Fictional character from General Hospital

Phil Brewer is a fictional character from the ABC Daytime soap opera General Hospital. Roy Thinnes originated the role during the show's premiere.

==Storylines==
In 1963, Jessie Brewer, is married to Dr. Phil Brewer, an intern, who is seven years younger than her. Jessie sacrifices a lot to help him become a cardiologist. Phil is a philandering husband and has an affair with Cynthia Allison. Jessie files for divorce in 1964. Jessie finds out she is pregnant, and Phil leaves Cynthia. Jessie miscarries and they split up again. In 1965, an inebriated Phil rapes Jessie and she becomes pregnant again. Their child is born with a terminal heart ailment and dies. Jessie and Phil divorce. Jessie marries Dr. John Prentice, who shortly dies and Jessie is a suspect. Phil and Jessie reunite during the ordeal and prove her innocence. They remarry, but when Phil is accused of murdering John's daughter Polly, he leaves Port Charles and is presumed dead in a plane crash.

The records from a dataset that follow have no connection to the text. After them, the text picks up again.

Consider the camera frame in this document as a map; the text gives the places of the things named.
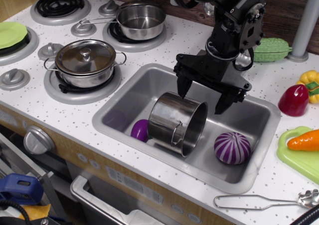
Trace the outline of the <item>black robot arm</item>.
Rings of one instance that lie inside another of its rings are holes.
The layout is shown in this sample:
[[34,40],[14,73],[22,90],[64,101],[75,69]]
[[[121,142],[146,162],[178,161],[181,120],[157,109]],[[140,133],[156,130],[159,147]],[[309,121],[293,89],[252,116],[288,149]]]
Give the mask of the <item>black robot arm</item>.
[[265,36],[262,31],[266,0],[174,0],[191,9],[199,3],[213,6],[214,28],[203,55],[178,54],[174,72],[177,93],[184,98],[192,82],[221,94],[215,113],[224,113],[233,103],[242,102],[251,84],[241,72],[254,63],[254,47]]

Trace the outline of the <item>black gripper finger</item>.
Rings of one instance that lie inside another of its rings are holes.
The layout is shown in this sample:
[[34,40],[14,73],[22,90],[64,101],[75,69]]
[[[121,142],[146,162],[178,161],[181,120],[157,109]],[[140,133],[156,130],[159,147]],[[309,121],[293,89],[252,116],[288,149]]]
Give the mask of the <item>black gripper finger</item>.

In 1970, Phil is seen alive and using the alias "Harold Williamson." Deciding he is not good enough for Jessie, Phil finds comfort with Diana Maynard. Phil gets in a car accident and sees Jessie at the hospital. Jessie annuls her marriage to Peter Taylor and resumes her life with Phil. In 1971, Phil finds out that Diana has given birth to his son, whom she named Tracy, while married to Peter. Phil rapes Diana and she becomes pregnant again, but tells Peter he is the father. Peter eventually found out that Phil was Martha's father. Phil gives up on Diana and leaves. He later returns, when Augusta McLeod writes to tell him that she is carrying Peter's baby. Phil saw the opportunity to win Diana's love and told Peter. In 1974, nurse Jane Dawson finds Jessie Brewer hugging Phil's dead body. There are five suspects, and Jessie is charged with his murder. Diana Taylor suddenly confesses to protect Peter. Dr. Jim Hobart remembers seeing Augusta with Phil that night, and Peter badgers Augusta into a confession. Augusta is convicted and goes to prison. Her baby is placed in a foster home, and when she is released she leaves town.

On April 1, 2015, Phil Brewer was seen in a flashback played by current General Hospital actor Ryan Carnes, who was at the time playing Lucas Jones on the show.